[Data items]
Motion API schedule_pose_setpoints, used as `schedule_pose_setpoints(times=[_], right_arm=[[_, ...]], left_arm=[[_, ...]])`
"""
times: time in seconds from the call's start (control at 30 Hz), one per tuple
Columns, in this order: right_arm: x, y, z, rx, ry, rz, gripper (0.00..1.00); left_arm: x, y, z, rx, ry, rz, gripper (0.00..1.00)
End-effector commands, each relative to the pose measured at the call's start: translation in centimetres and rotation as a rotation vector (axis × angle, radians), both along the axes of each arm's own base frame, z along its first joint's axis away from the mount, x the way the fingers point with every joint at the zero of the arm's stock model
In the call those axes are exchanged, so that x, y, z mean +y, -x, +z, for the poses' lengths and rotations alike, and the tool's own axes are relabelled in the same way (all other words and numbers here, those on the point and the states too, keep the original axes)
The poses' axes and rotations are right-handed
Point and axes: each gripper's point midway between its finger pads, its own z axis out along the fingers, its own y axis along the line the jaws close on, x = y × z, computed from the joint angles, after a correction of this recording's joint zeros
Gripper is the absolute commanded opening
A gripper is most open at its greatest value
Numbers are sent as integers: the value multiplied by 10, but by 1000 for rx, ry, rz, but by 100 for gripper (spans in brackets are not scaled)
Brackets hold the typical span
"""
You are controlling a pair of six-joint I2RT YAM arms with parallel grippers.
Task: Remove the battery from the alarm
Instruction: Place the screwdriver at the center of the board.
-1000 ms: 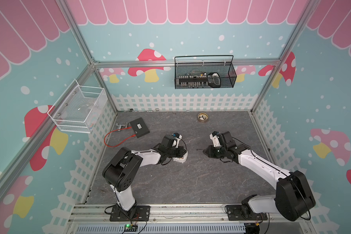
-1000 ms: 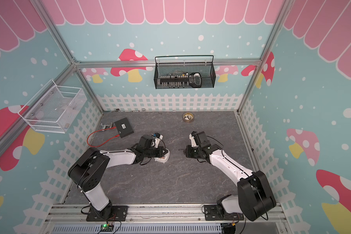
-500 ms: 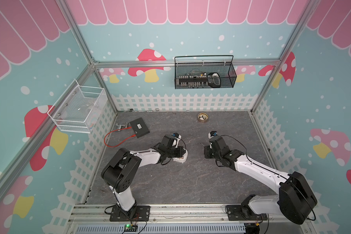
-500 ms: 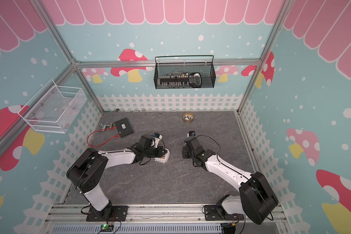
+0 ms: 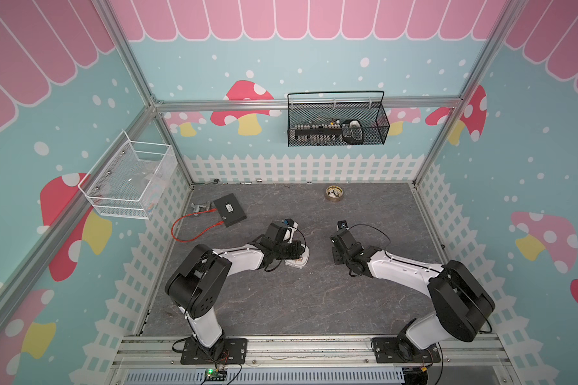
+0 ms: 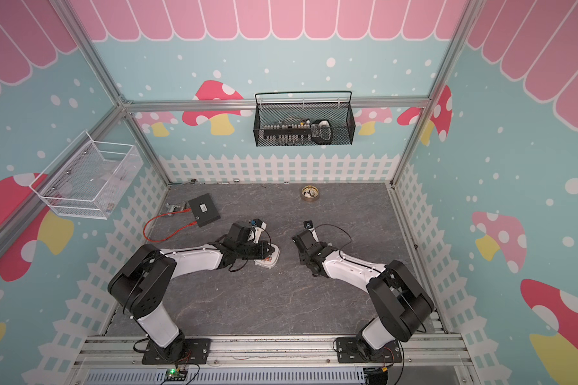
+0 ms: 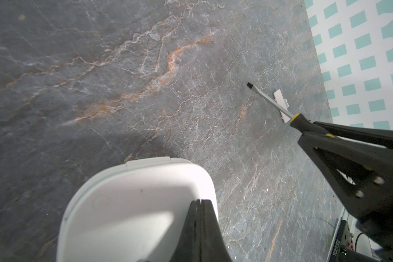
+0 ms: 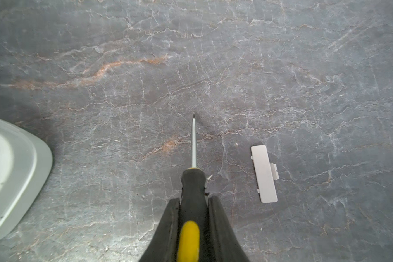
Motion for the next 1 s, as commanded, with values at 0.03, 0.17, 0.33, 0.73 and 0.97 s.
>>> schedule_pose_setpoints(times=[0.03,0.17,0.33,0.73,0.97], right_arm=[[1,14,-22,91,-8,-6,0],[3,32,-46,215,-19,2,5],[9,55,-77,371,-39,27,11],[11,75,-111,502,-44,36,21],[13,76,-111,511,-56,41,41]], left_arm=[[25,27,-43,146,-144,22,0],[26,27,-42,142,-145,22,0],[26,27,-41,140,-143,20,0],[27,26,-36,131,-138,23,0],[27,26,-37,132,-138,23,0]])
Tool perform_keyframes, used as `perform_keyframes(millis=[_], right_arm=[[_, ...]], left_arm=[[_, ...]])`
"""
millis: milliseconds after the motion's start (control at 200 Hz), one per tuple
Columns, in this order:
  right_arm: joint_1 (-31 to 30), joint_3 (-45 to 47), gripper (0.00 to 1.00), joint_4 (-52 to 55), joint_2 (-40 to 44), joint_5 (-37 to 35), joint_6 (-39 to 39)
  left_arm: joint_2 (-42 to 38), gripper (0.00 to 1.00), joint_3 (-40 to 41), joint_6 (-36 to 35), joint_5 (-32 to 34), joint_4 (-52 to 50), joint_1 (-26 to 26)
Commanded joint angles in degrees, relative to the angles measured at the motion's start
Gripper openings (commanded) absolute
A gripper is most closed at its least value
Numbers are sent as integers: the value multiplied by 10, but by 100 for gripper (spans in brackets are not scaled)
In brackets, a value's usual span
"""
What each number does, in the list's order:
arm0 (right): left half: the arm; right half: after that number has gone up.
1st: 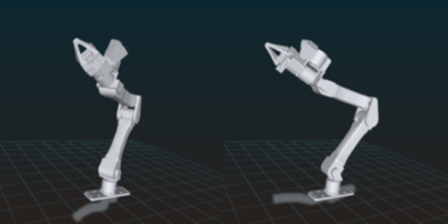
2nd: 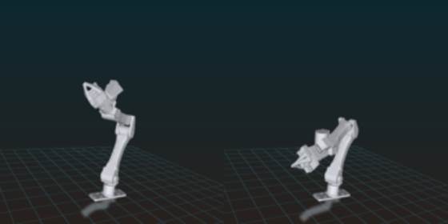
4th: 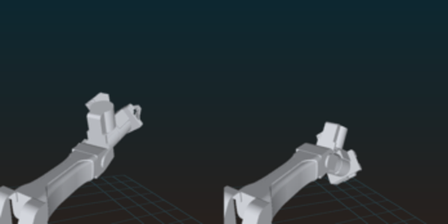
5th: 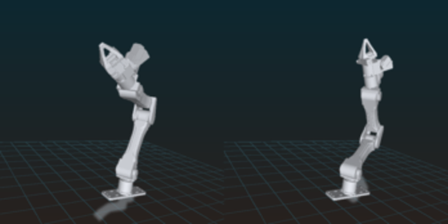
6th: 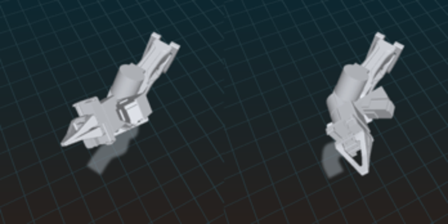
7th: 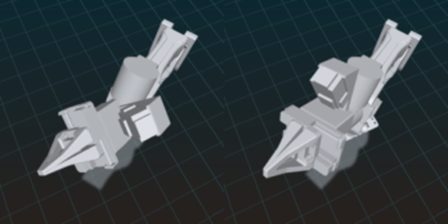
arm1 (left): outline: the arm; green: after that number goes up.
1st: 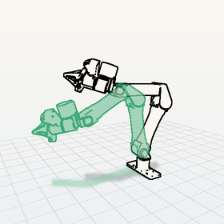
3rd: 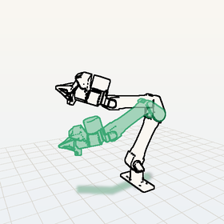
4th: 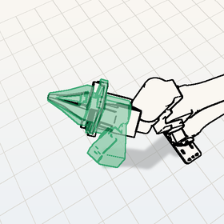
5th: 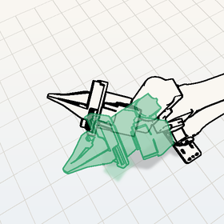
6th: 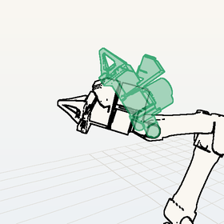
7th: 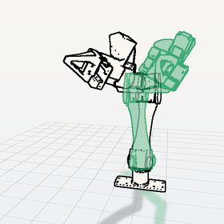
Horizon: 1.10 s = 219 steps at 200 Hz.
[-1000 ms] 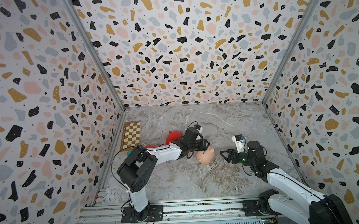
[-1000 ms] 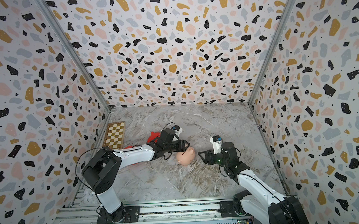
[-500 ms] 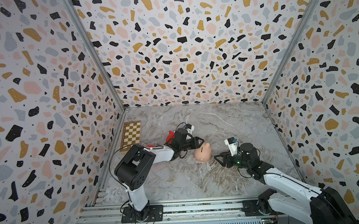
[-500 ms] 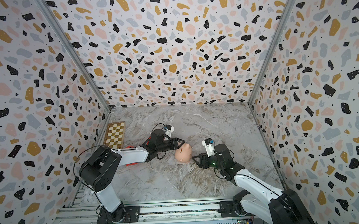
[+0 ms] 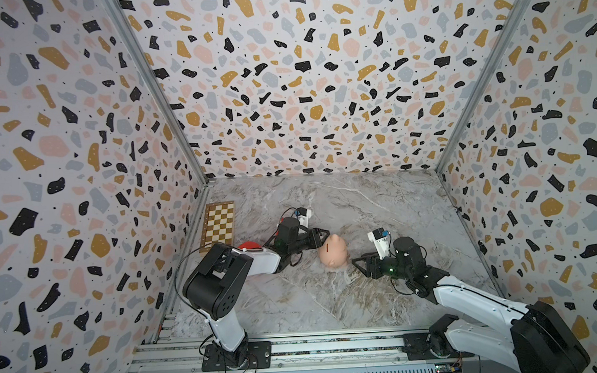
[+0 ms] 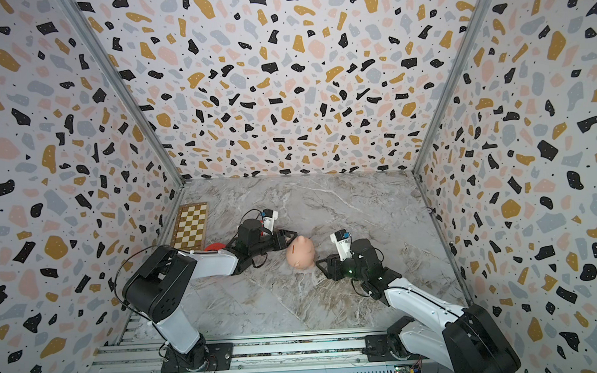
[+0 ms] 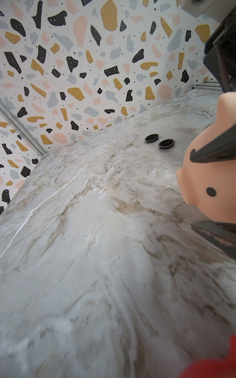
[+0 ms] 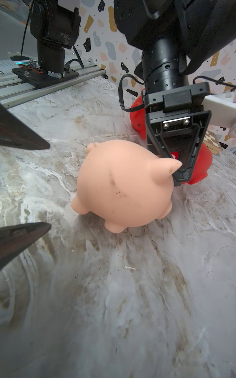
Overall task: Open piggy banks
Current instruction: Adjust the piggy bank at the center of the board.
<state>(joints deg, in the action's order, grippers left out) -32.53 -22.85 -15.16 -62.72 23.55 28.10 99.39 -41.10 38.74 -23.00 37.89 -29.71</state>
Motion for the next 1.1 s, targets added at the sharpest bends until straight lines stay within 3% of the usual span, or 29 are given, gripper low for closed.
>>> perform_keyframes(millis=[0,476,836,1091], right_arm=[[-8,-28,58,-15,-4,-9,2],[-14,-40,58,-1,-14,-39,5],[-23,-29,56,0,-20,-54,4],[-46,-20,56,-46,-68,-68,20]], left_arm=[[4,47,34,-12,13,-62,5],[-73,58,22,-38,34,-156,24],[-80,61,2,-31,-14,-195,24],[-106,61,30,-6,-30,-195,21]])
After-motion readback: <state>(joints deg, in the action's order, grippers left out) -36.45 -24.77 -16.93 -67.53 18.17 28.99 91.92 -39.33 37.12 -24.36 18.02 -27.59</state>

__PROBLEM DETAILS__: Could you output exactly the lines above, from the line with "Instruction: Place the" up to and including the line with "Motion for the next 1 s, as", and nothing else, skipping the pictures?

__TASK RESULT__:
Instruction: Place the screwdriver at the center of the board.
-1000 ms: 
-1000 ms: 
-500 ms: 
-500 ms: 
+0 ms: 
+0 ms: 
+0 ms: 
+0 ms: 
Motion for the next 1 s, as commanded, with values at 0.03, 0.17, 0.33, 0.73 and 0.97 s.

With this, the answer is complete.